## REQUIRED ACTION
For each entry, restate it word for word while omitting any image it holds.

*** DATA FOR THIS EXERCISE

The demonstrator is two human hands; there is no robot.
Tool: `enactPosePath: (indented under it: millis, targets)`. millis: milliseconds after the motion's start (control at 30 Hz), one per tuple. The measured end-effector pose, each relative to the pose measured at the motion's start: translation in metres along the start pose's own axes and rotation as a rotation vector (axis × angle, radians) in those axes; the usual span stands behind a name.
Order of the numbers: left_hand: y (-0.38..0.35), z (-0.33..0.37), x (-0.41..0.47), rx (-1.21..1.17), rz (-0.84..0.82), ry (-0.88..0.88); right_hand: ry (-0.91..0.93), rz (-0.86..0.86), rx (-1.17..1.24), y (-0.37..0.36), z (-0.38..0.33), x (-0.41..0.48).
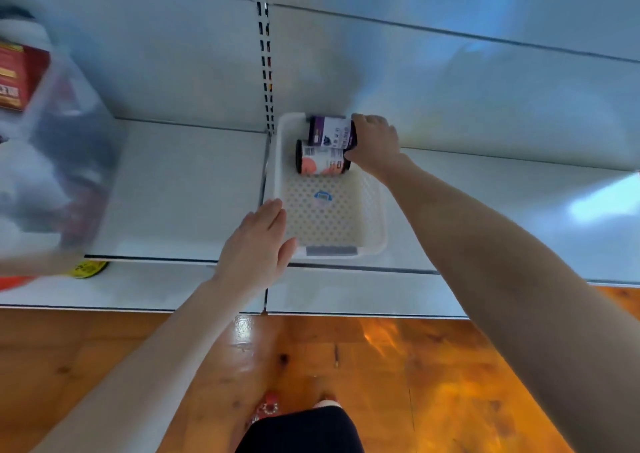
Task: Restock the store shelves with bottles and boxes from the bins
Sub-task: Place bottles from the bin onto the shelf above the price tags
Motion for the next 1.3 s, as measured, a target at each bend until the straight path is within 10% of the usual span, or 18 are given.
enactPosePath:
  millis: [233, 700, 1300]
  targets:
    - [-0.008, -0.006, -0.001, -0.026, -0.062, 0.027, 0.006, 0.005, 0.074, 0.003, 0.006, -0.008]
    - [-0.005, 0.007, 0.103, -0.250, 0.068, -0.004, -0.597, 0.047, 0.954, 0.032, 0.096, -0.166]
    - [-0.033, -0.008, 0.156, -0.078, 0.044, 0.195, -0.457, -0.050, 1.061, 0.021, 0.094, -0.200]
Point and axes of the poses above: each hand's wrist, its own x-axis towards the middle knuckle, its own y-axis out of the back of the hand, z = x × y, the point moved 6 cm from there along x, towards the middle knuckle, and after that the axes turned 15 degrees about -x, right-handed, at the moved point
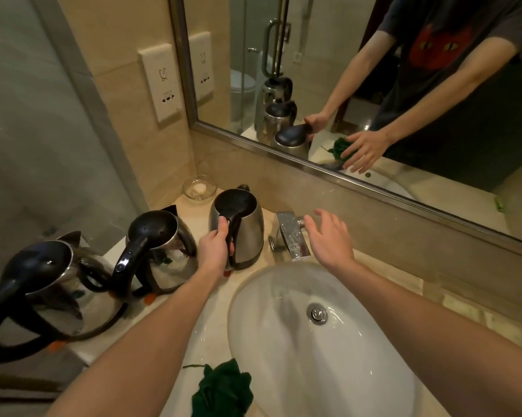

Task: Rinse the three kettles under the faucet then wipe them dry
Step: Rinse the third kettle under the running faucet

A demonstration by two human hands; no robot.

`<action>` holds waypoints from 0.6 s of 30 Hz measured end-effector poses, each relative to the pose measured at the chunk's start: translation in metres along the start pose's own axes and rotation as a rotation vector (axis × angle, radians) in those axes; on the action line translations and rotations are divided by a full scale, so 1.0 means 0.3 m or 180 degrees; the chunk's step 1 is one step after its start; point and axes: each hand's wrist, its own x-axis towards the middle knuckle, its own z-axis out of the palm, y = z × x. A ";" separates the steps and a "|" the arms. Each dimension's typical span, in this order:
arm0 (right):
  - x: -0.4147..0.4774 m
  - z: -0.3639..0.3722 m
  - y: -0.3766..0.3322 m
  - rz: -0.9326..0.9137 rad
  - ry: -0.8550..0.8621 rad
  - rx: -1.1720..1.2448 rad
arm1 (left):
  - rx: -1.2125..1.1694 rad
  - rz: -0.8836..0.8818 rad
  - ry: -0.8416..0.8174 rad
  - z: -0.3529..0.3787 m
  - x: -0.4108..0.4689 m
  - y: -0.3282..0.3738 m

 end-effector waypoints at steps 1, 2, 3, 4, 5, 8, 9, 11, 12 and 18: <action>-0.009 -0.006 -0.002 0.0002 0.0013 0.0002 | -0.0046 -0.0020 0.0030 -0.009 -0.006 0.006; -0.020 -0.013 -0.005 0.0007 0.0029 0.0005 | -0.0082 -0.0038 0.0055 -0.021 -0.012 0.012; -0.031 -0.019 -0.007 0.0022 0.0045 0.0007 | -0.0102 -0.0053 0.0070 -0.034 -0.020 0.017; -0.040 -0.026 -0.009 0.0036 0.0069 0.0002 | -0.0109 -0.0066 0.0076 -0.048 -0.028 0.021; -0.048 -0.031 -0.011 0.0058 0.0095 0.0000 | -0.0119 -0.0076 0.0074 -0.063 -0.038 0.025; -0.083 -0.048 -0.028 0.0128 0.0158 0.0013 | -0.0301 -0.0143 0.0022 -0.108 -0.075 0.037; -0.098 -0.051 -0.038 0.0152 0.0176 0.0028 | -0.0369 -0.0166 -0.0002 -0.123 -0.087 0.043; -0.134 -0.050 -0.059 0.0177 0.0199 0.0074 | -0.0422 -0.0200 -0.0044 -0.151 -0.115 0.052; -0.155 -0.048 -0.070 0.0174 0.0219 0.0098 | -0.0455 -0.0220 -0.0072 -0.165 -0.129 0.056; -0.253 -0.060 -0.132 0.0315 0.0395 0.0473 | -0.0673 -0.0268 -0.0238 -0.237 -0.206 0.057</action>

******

## FINISHED EXERCISE
The demonstrator is two human hands; there is no robot.
Tool: `enactPosePath: (indented under it: millis, targets)`. millis: milliseconds after the motion's start (control at 30 Hz), one per tuple. The measured end-effector pose, each relative to the pose measured at the motion's start: translation in metres along the start pose's own axes and rotation as a rotation vector (axis × angle, radians) in those axes; the usual span stands behind a name.
Order of the numbers: left_hand: y (-0.38..0.35), z (-0.33..0.37), x (-0.41..0.47), rx (-1.21..1.17), rz (-0.84..0.82), ry (-0.88..0.88); right_hand: ry (-0.91..0.93), rz (-0.86..0.86), rx (-1.17..1.24), y (-0.37..0.36), z (-0.38..0.33), x (-0.41..0.48).
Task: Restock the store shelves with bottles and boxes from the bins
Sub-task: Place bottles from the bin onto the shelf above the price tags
Motion for the next 1.3 s, as measured, a target at each bend until the straight path is within 10% of the usual span, or 18 are given.
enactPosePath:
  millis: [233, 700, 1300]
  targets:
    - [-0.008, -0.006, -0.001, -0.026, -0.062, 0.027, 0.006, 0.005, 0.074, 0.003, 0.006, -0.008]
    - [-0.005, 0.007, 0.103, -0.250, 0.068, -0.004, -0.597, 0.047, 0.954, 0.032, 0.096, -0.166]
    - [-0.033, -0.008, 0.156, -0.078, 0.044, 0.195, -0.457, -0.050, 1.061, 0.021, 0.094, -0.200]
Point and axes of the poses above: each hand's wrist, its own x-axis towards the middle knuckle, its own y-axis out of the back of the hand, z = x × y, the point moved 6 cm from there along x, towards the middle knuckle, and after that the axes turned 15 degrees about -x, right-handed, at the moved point

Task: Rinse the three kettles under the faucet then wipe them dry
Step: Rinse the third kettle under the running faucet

A demonstration by two human hands; no robot.

`<action>` holds waypoints from 0.6 s of 30 Hz measured end-effector poses, each relative to the pose measured at the chunk's start: translation in metres along the start pose's own axes and rotation as a rotation vector (axis × angle, radians) in those axes; on the action line translations and rotations are divided by a full scale, so 1.0 means 0.3 m or 180 degrees; the chunk's step 1 is one step after its start; point and axes: each hand's wrist, its own x-axis towards the middle knuckle, its own z-axis out of the palm, y = z × x. A ";" separates the steps and a "|" the arms. Each dimension's typical span, in this order:
arm0 (right):
  - x: -0.4147..0.4774 m
  - z: -0.3639..0.3722 m
  - y: -0.3766..0.3322 m
  - rz: -0.9326..0.9137 rad
  - ry: -0.8550..0.8621 rad
  - rx: -1.1720..1.2448 rad
arm1 (left):
  - rx: -1.2125..1.1694 rad
  - rz: -0.8836..0.8818 rad
  - ry: -0.8416..0.8174 rad
  - z: -0.3529..0.3787 m
  - x: -0.4108..0.4689 m
  - y: -0.3282..0.3738 m

 end-effector waypoints at steps 1, 2, 3, 4, 5, 8, 9, 11, 12 and 18: <action>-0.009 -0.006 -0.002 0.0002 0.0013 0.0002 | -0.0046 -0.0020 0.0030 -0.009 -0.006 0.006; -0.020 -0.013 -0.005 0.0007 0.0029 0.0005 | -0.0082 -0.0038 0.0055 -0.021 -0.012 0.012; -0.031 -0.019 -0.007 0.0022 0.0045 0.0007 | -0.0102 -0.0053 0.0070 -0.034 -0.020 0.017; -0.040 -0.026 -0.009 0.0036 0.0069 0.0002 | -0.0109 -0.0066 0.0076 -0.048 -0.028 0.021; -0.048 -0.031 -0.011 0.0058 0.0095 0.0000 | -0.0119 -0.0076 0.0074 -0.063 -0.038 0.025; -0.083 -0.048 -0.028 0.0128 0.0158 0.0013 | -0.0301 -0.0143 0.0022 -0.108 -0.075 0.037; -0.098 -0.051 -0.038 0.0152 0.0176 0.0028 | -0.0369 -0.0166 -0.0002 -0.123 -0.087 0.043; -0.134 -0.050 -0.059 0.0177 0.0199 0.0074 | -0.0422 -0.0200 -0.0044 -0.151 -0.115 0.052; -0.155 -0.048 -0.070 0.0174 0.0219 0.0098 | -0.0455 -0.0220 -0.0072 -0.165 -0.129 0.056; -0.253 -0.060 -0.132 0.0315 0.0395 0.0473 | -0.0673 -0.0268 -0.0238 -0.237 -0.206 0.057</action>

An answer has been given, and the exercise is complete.